20th Annual Los Angeles Art Show

I had never heard of the Los Angeles Art Show until its 20th Anniversary Edition this year. I was even more shocked to hear it was being held at the Convention Center. This year more than a third of the galleries came from around the globe;  exhibitions featured China, Cuba, Korea, Japan, Mexico, UAE and more. The exhibitions featured pieces ranging from vintage, contemporary and modern art styles along with sculptures and castings. This year, the LA Art Show became the first major show to recognize the “Pop Surrealist” art movement with the Littletopia gallery.


There was plenty of traditional, vintage fine artworks on display.

Berthe Morisot Girl in a Green Coat Oil on Canvas 47.875in high x 32.125in wide 1894 M.S. Rau Antiques

Girl in a Greet Coat , Oil on Canvas by Berthe Morisot – 1894

Norman Rockwell Delivering Two Busts Oil on Canvas 35in high x 28in wide 1931 M.S. Rau Antiques

Delivering Two Busts, Oil on Canvas, by Norman Rockwell 1931

John William Godward A Signal Oil on Canvas 31.75in high x 24in wide 1918 M.S. Rau Antiques

A Signal, Oil on Canvas by JOhn William Godward 1918



But of course, these digital photos can’t  hold a candle to the detail of the original paintings.

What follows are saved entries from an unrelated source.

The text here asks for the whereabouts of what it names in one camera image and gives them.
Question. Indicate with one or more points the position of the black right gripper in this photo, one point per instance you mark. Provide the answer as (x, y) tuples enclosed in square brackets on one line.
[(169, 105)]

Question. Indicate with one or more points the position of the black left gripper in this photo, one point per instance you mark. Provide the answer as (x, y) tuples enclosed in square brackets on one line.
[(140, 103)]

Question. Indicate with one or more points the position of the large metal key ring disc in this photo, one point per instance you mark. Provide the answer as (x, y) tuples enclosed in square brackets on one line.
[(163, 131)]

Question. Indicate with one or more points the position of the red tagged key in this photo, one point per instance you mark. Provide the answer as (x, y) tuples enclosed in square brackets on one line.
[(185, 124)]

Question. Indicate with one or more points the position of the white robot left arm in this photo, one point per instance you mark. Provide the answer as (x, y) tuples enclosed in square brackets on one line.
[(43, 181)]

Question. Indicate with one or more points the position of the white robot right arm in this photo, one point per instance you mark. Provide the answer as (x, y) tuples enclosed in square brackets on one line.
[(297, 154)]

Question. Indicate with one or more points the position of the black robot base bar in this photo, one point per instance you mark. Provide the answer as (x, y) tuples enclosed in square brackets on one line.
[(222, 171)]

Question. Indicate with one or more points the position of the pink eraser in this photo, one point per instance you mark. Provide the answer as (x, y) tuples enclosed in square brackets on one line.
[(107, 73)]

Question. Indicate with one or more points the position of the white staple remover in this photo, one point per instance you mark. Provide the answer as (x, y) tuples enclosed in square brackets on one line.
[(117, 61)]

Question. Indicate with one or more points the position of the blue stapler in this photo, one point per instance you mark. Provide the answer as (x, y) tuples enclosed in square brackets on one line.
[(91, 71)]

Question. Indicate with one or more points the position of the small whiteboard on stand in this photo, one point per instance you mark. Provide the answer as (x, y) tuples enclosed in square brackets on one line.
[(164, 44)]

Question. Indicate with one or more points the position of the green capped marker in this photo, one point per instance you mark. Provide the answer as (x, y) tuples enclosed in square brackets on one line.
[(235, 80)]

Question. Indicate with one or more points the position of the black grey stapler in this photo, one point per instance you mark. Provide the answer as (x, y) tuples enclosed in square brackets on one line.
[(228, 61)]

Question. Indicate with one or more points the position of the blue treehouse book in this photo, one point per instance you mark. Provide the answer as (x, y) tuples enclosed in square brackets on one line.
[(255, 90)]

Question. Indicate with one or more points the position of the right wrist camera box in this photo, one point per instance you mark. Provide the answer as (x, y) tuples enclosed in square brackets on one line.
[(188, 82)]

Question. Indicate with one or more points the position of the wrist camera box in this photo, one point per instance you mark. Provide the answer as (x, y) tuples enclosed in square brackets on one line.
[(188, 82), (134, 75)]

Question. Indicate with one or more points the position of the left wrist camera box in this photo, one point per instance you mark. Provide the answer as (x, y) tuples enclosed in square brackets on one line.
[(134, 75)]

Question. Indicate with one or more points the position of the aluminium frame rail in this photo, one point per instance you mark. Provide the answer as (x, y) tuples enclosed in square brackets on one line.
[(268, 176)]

These vintage pieces deserve to be seen in person to truly appreciate the amount of work and detail. These three pieces can be seen at the M.S. Rau Antiques gallery.

Being completely honest, I was enamored by all the contemporary pieces – some were inspired by traditional techniques, such as the Chinese ink paintings done by Zhuang Yujun.



by Zhuang Yujun

Charlie Chaplain by Zhuang Yujun





Pham Binh Chuong, Lunch Time, 2010, oil on canvas, 31 x 48 inches, Vietnamese Contemporary Fine Art

Lunch Time by Pham Binh Chuong, oil on canvas, 2010

This striking canvas found at the Primo Oro Gallery was created using 24k gold.


King & Queen by I.T. Kim from Primo Oro Gallery

King & Queen by I.T. Kim



I was lucky enough to get a look at the creative process of Robert Vargas, who painted a portrait live! It was mesmerizing watching him carefully add paint and watch the work come to life.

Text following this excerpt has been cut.